- **EXERCISE**: Show every line in the entries below where the word "This" appears.

- **EXTRACTED RECORDS**:
Content starts

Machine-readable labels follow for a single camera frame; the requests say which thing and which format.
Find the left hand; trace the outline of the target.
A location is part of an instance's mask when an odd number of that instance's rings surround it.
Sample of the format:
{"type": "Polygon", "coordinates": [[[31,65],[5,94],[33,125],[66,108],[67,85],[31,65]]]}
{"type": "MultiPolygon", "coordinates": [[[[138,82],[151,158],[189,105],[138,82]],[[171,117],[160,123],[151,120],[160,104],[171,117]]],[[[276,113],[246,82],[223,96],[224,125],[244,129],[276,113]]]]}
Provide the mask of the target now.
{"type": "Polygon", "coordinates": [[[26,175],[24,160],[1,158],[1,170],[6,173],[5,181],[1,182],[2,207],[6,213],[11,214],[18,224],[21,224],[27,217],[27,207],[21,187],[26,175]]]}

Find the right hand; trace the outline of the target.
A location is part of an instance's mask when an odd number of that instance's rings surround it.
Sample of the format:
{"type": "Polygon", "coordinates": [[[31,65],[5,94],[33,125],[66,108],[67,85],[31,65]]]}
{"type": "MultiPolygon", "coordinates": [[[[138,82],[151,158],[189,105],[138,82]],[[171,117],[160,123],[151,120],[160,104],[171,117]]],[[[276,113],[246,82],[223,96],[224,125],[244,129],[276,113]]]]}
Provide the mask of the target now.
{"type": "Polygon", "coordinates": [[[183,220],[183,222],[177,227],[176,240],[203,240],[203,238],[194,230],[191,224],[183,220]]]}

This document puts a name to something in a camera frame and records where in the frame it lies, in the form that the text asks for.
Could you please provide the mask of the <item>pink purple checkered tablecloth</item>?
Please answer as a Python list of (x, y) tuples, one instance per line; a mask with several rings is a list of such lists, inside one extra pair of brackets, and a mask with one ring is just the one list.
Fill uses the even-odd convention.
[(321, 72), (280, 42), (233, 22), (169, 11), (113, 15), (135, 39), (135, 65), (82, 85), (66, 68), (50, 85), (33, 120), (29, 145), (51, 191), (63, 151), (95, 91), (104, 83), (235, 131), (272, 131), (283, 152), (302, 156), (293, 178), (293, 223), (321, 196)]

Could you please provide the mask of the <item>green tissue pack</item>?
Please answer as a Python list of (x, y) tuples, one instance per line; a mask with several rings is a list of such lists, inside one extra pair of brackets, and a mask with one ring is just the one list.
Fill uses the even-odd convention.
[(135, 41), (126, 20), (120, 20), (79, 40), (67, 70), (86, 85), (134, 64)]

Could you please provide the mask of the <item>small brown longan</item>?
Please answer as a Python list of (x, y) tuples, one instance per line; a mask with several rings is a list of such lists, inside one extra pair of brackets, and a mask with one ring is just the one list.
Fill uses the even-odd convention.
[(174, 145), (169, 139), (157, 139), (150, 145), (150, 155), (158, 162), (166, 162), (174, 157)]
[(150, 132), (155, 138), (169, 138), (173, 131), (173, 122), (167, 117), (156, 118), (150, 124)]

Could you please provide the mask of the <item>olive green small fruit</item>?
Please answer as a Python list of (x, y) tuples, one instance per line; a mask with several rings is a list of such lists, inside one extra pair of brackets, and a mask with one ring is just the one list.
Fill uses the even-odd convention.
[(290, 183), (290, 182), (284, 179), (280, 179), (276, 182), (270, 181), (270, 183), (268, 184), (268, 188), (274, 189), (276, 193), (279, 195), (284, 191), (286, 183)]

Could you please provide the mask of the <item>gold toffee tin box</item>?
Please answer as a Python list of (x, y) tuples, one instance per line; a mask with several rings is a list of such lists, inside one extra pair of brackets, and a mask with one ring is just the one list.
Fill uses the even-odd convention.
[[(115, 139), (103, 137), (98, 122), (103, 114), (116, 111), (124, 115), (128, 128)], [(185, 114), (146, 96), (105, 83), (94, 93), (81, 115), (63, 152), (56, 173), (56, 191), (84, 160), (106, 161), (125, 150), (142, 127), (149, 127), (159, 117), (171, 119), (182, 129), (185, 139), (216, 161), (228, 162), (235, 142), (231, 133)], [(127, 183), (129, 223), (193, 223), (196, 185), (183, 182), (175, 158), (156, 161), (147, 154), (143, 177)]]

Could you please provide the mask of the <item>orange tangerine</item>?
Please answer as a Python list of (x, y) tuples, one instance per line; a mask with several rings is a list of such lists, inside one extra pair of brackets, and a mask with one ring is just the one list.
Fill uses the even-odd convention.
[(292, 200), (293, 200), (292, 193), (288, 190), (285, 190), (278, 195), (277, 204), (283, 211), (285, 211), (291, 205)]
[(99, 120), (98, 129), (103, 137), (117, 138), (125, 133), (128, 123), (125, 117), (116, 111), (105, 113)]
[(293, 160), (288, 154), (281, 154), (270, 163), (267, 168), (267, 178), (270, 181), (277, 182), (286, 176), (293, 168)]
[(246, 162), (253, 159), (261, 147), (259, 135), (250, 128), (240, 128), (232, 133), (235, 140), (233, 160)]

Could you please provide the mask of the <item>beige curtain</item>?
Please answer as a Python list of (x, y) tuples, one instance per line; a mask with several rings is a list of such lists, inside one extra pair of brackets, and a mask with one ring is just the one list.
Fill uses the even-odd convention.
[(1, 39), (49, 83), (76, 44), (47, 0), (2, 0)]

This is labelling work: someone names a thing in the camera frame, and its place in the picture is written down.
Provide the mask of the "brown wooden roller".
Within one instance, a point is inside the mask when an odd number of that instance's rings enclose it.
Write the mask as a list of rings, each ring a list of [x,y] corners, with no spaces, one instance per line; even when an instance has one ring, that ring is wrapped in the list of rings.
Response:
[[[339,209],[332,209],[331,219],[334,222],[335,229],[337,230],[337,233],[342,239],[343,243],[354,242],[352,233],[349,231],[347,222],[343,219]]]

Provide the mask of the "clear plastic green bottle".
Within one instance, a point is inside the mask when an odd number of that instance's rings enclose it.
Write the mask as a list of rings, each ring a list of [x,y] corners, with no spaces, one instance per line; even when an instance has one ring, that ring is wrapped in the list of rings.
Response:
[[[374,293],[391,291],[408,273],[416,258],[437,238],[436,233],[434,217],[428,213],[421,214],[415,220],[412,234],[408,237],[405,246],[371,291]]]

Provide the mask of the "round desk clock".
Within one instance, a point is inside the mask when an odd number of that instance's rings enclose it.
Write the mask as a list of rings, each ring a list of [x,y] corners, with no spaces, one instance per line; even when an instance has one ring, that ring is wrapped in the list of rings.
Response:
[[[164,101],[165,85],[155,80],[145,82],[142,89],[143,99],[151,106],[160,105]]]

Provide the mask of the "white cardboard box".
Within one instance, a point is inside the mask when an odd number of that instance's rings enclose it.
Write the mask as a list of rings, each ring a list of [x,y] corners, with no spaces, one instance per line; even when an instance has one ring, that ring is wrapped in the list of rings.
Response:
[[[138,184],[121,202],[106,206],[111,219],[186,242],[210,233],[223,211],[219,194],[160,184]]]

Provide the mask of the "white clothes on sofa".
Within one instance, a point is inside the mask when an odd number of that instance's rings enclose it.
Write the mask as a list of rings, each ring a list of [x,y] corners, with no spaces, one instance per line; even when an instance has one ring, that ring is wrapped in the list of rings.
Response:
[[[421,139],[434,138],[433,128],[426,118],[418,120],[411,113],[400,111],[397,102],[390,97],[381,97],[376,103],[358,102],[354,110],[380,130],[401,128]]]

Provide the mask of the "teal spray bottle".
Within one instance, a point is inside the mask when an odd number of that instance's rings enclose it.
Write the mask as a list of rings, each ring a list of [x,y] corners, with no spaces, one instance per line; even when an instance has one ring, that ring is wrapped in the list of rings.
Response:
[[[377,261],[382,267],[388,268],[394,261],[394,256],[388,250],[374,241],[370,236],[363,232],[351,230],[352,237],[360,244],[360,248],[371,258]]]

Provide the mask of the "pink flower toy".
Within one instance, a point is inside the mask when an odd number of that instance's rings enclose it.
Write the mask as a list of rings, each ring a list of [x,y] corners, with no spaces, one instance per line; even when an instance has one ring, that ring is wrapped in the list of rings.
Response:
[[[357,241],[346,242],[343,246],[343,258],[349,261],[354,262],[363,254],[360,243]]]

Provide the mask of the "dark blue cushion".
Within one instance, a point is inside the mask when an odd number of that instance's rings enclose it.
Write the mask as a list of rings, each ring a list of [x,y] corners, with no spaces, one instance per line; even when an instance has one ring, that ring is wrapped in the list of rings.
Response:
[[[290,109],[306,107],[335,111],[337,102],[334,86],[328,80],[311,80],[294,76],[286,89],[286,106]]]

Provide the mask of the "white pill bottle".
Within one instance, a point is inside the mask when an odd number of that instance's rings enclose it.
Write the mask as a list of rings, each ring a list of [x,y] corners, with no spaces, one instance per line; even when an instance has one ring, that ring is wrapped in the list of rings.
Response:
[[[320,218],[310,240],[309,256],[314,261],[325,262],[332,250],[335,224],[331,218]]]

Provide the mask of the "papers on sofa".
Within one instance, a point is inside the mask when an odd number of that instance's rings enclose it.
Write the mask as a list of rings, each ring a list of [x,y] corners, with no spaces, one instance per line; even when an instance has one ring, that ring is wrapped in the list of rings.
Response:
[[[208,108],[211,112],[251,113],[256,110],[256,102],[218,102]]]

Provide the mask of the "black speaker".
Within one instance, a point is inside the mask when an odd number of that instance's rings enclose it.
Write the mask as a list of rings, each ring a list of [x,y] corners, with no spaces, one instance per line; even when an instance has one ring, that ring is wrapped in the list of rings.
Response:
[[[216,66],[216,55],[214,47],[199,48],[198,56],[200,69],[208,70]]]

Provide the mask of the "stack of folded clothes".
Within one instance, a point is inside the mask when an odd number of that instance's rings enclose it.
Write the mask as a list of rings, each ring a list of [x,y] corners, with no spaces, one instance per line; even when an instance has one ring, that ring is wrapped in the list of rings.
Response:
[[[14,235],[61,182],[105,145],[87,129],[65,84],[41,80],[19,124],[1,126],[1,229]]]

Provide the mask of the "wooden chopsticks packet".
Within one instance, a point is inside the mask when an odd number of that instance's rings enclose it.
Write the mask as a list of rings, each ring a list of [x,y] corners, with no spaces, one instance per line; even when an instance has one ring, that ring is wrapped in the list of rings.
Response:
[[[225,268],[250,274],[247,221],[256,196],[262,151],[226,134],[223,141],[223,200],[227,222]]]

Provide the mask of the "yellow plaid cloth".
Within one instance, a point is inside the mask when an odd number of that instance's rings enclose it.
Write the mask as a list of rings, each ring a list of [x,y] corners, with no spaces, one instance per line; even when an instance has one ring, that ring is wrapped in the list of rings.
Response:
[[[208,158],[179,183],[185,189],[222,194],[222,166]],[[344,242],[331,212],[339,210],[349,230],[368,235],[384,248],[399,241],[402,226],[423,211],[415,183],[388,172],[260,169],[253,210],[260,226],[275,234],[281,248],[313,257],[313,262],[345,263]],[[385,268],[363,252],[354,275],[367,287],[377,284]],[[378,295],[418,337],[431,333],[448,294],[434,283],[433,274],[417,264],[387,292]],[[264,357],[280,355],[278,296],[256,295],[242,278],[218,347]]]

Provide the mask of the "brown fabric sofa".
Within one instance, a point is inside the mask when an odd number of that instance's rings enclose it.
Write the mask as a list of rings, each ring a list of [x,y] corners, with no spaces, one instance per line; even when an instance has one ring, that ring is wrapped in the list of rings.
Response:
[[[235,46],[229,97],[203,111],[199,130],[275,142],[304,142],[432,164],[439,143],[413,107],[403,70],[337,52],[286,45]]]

Content ends

- **EXPECTED OUTPUT**:
This document puts a name to something in a camera frame and records where in the frame it lies, in the form that the text asks for.
This is labelling work: someone names a thing in the camera frame, and its place in the picture is written down.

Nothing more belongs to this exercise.